Your voice gets sucked into the earth: it doesn’t echo from the walls like his. It’s thin, damp, and frail, just like everything else meant to walk under the sun instead of stand buried under the earth.
But the beast before you tilts its head a little. It’s curious.
Why would you say that?
Why don’t you cry from hearing the news...? Why don’t you howl out your hero’s name and beg the gods to heed your grief? Why don’t you run away from a monster?

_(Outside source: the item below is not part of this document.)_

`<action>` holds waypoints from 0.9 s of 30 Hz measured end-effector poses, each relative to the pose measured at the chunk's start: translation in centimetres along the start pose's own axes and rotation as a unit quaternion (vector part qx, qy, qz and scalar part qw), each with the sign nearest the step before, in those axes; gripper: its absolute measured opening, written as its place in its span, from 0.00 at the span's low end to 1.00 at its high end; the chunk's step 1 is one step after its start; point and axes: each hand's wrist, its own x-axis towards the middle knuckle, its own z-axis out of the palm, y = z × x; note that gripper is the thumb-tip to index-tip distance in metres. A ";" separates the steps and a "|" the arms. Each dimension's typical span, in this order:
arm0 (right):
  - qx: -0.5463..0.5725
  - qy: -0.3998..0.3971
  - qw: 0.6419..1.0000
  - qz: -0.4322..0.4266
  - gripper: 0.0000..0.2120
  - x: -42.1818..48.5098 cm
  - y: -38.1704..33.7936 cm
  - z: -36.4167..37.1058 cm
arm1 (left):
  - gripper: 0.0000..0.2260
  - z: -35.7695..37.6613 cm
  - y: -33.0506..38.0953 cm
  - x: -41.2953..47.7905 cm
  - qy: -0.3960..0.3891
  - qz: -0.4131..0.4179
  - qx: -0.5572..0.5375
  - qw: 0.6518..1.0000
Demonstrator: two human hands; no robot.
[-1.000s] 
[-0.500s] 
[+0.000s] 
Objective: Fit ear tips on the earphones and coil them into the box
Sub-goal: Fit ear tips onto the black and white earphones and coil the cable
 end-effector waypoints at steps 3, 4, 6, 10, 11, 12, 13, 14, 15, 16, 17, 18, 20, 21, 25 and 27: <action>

The candlelight is puny and weak, but it’s bright enough to bring out the eyes of an animal. You draw breath in the dampness of the earth when you finally see it: the bull’s head is devoid of eyes, and yet, the beast still has them. Blue as the summer sky, stern as the death grip of winter just before spring.
There’s nothing but ripped shreds of skin where the eyes should be, and instead of looking at you from the sides, they’re greeting you from the front. The horns are sturdy, but otherwise, the colossal head is a bit skewed... Thick patches of fur sticking out as if it was years and years old, and then – you realize it’s not his head; it’s only an illusion.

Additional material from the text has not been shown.